Fuimos hacia el ascensor. Sentí un puñal en mi corazón; esta vez era imposible seguir el consejo de mamá y no sentirme culpable. Era responsable de lo que estaba pasando y no soportaba ver a papá así, tan abatido. El botones cerró la reja y giró una manivela de magneto con tantas vueltas como pisos debíamos subir. Antes de llegar a la habitación se me ocurrió una idea.
—¿No prefieres ir al cine? Dan una de Charlot, aquí cerca. ¿Recuerdas? Nos ha invitado René.
—¿Charlot? —La cara de papá revivió y apareció en ella una amplia sonrisa—. Sí, claro. Y luego podemos ir a cenar al figón de Le Progrès. Tiene buena pinta ese sitio.
Entramos en nuestras habitaciones para cambiarnos de ropa. Las noches de Amberes eran frescas, como las de nuestra primavera. Me cambié a toda velocidad, agarré el artículo mecanografiado y llamé a la puerta de papá.
—Adelante. —Su voz sonaba normal, como siempre.
—Papá… Este es el artículo de la huelga. Del que todo el mundo te habla.
—Ah, sí. ¿Lo tenías tú? —No contesté. Añadió—: ¿Te ha gustado?
—Es… bueno. Todo el mundo te ha felicitado.
—Bien, bien… ¿A qué hora es la película? Me gustaría afeitarme bien.
—Tienes tiempo. Te espero abajo, d’accord?
—D’accord, ma petite.
Dejé a papá silbando una de esas tonadillas alegres que solían tocar los pianistas del cinematógrafo y bajé a recepción para llamar por teléfono. Entre los avisos de llamadas había dos o tres de Argüello, con su número anotado. La conferencia tardó poco en establecerse y tuve la suerte de dar con el directivo gallego en la oficina.
—¿Don Luis? Soy Elena Díez… Sí, la hija de Rampoleón… No, mi padre no puede ponerse, no se encuentra bien, después de… No se está escondiendo, Argüello… Sí, todo lo que dice el artículo es verdad, se lo juro… Entonces, ¿viene usted mañana mismo?… Ah, que no hay billetes… Sí sí, ahora le oigo mejor. Vendrá cuando pueda, lo entiendo… No, de momento no va a publicar nada más, esté tranquilo… Pues al parecer, en el Comité no se lo han tomado demasiado bien, pero hacen lo posible por arreglarlo, con lo poco que tienen… Ah, ¿que no tienen poco? Pues eso es lo que cree Bartrina… Sí sí, ya sé que el tesorero es Aguilar. —Un clac dio paso a otra conversación ininteligible—. ¿Oiga? ¿Me oye, Argüello?

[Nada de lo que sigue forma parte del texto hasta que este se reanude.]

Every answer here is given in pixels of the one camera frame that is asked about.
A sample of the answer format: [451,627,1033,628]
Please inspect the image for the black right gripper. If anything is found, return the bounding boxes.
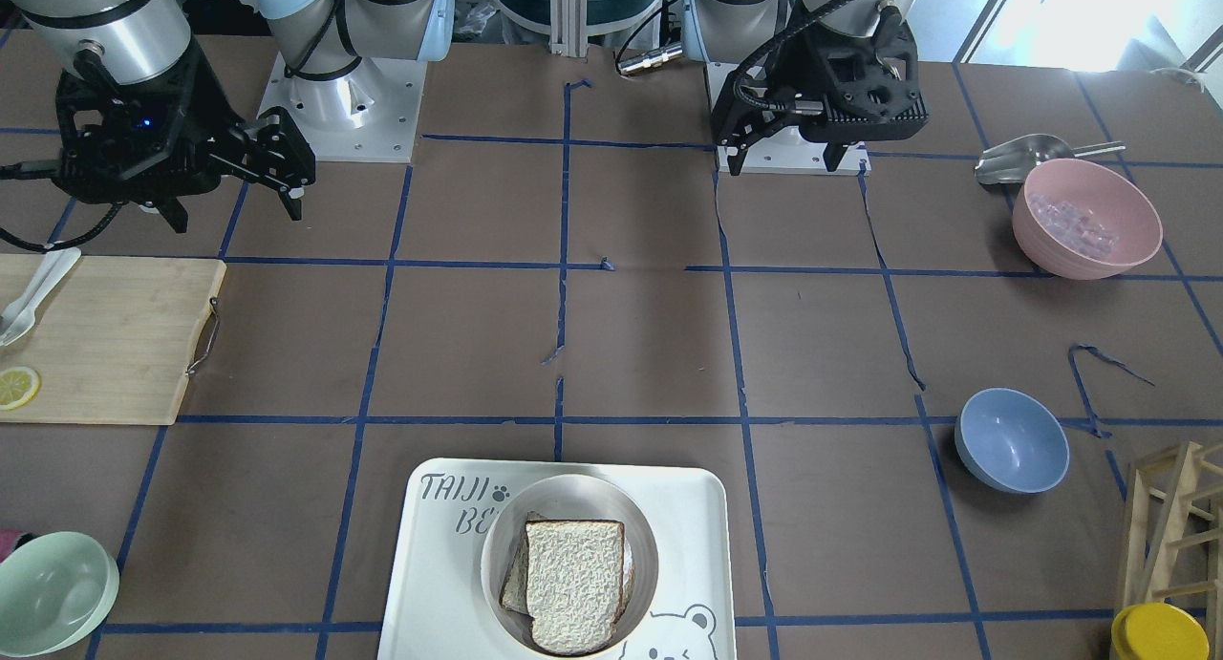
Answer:
[53,39,317,233]

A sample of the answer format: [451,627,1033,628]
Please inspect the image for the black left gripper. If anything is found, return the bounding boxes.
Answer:
[712,15,929,177]

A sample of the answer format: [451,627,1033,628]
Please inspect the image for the white round plate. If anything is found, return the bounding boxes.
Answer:
[481,474,660,659]

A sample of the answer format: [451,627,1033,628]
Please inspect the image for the bread slice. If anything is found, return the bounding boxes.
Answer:
[501,511,545,615]
[526,519,625,656]

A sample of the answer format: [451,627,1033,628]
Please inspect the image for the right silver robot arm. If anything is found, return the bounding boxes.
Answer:
[2,0,456,249]

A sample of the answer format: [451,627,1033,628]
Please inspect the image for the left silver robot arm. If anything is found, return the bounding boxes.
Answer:
[681,0,931,176]

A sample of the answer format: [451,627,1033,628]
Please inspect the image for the wooden cutting board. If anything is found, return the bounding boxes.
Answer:
[1,255,226,427]

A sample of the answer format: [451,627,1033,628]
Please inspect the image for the brown paper table cover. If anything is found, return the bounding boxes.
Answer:
[2,45,1221,659]

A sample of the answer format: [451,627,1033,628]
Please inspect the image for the metal scoop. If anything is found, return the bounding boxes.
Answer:
[974,134,1128,185]

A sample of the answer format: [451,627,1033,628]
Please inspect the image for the white plastic spoon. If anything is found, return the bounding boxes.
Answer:
[1,247,82,348]

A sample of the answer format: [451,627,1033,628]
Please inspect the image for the lemon slice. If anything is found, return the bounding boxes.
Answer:
[1,367,42,412]

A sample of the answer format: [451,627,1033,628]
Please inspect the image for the pink bowl with ice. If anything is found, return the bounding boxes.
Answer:
[1011,159,1166,281]

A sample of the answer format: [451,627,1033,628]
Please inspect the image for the blue bowl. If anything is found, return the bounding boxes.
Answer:
[954,389,1070,495]

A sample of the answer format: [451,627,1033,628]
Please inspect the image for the pink cloth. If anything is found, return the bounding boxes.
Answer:
[0,528,35,563]

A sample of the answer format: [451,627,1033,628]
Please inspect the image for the light green bowl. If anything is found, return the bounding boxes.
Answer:
[1,530,119,658]

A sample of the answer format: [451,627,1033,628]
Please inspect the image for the fried egg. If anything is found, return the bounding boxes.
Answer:
[620,538,636,609]

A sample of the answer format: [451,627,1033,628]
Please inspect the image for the white bear tray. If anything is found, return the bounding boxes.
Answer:
[378,458,737,659]

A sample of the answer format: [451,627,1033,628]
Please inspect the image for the wooden cup rack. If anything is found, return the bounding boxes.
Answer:
[1115,442,1222,644]

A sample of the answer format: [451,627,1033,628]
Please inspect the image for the yellow mug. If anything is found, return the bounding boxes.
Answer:
[1109,603,1211,659]

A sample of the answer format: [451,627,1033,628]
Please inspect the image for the aluminium frame post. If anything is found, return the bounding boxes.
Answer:
[547,0,589,60]

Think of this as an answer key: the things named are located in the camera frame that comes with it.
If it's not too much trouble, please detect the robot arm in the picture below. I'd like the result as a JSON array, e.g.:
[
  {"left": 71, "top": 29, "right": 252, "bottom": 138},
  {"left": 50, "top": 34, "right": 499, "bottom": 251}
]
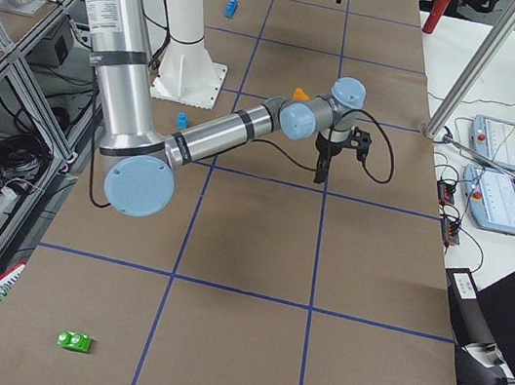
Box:
[{"left": 85, "top": 0, "right": 366, "bottom": 217}]

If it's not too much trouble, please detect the long blue studded block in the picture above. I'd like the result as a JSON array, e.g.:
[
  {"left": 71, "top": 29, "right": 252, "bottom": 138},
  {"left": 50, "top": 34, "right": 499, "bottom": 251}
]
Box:
[{"left": 223, "top": 0, "right": 239, "bottom": 18}]

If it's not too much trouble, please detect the small blue block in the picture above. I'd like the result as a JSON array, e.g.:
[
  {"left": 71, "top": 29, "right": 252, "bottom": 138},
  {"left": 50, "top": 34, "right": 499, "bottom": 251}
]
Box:
[{"left": 176, "top": 112, "right": 190, "bottom": 130}]

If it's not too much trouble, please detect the teach pendant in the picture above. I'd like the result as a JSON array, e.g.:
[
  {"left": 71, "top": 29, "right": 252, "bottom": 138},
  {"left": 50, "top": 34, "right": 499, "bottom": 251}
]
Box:
[
  {"left": 462, "top": 164, "right": 515, "bottom": 236},
  {"left": 471, "top": 114, "right": 515, "bottom": 173}
]

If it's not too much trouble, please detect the orange trapezoid block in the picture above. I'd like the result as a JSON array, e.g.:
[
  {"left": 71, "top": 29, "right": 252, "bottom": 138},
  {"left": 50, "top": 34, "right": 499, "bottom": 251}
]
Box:
[{"left": 292, "top": 87, "right": 310, "bottom": 101}]

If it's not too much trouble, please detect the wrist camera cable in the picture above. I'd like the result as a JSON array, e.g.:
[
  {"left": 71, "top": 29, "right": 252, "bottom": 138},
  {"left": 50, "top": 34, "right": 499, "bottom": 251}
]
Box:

Fue imposible hablar más. Tampoco parecía necesario. Esperé, pero Argüello no volvió a llamar. La información que acababa de darme me hizo cambiar de punto de vista. ¿Es que Aguilar mentía a Bartrina? ¿Tenían más medios de lo que decían? ¿Por qué racanear con los fondos? Argüello era un hombre de números, algo sabría de todo aquello. Mi ánimo pendular hizo que me alegrara de haber escrito el artículo del que minutos antes me había estado arrepintiendo.
Consulté mi pequeño reloj de colgante. Eran las siete. Aseguré el broche de mamá en mi solapa, como un talismán, y fui a firmar el recibo de la conferencia. Papá me esperaba ya en el hall del hotel haciendo girar el bastón en su mano como lo hacía Chaplin. Bendito cine y benditas comedias.